## [Activity]
From the entries below, please output exactly the lines starting at the one containing "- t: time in" and ending at the one containing "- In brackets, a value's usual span", both included.
──────── Dataset extract ────────
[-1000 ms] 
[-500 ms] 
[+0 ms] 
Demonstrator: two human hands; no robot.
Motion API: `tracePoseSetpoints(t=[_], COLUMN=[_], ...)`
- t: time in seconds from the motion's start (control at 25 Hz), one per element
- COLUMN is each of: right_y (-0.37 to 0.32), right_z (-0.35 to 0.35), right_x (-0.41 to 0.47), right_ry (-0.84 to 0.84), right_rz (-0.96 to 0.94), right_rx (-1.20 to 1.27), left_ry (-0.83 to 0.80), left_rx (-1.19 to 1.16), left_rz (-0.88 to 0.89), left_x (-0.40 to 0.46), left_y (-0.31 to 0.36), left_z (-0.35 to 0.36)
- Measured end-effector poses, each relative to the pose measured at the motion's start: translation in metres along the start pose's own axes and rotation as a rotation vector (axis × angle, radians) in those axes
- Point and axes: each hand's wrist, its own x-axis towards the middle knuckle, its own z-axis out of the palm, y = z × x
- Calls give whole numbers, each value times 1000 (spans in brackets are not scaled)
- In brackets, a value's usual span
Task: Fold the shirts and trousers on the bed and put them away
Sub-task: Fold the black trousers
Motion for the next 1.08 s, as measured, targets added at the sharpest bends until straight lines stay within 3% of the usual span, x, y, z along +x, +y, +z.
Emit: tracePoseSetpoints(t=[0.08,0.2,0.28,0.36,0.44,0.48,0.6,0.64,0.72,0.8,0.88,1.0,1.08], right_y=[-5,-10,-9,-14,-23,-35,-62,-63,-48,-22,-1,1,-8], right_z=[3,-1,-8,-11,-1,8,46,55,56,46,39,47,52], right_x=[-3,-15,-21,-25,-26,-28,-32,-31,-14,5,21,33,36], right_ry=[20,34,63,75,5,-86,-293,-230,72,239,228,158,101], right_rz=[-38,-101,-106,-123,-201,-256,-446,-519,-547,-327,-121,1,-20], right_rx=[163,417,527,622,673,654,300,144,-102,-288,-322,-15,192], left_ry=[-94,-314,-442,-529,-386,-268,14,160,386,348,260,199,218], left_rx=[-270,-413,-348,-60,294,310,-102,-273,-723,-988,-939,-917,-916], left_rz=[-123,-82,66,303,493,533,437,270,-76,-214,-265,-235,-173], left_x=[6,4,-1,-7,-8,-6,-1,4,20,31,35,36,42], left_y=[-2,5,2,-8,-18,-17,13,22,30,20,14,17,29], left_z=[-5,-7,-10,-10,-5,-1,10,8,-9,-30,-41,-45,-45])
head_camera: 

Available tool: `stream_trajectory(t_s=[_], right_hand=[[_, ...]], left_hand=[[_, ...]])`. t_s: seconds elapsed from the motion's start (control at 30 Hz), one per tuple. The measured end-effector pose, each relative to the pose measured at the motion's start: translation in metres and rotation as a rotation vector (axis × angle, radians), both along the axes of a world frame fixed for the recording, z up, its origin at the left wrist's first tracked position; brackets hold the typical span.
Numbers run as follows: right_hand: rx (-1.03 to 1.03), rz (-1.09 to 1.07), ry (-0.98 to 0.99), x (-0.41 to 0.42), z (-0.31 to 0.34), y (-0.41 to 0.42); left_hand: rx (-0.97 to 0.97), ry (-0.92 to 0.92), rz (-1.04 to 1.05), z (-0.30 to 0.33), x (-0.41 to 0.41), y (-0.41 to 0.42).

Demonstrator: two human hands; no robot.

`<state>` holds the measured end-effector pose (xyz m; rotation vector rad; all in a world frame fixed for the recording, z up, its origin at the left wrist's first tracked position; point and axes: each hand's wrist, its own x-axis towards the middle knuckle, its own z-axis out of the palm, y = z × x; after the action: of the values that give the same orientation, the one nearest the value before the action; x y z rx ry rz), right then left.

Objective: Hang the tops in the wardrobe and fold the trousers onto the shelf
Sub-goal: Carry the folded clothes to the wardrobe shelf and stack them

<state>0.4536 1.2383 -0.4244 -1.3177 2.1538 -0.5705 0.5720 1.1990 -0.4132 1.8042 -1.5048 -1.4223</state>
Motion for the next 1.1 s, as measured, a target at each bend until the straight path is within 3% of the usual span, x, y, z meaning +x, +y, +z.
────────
## [Exercise output]
- t: time in seconds from the motion's start (control at 25 Hz), one per element
- COLUMN is each of: right_y (-0.37 to 0.32), right_z (-0.35 to 0.35), right_x (-0.41 to 0.47), right_ry (-0.84 to 0.84), right_rz (-0.96 to 0.94), right_rx (-1.20 to 1.27), left_ry (-0.83 to 0.80), left_rx (-1.19 to 1.16), left_rz (-0.88 to 0.89), left_x (-0.40 to 0.46), left_y (-0.31 to 0.36), left_z (-0.35 to 0.36)
- Measured end-effector poses, each relative to the pose measured at the motion's start: translation in metres along the start pose's own axes and rotation as a rotation vector (axis × angle, radians) in those axes
- Point and axes: each hand's wrist, its own x-axis towards the middle knuckle, its own z-axis out of the palm, y = z × x
- Calls give whole numbers, each value times 1000 (spans in brackets are not scaled)
- In brackets, a value's usual span

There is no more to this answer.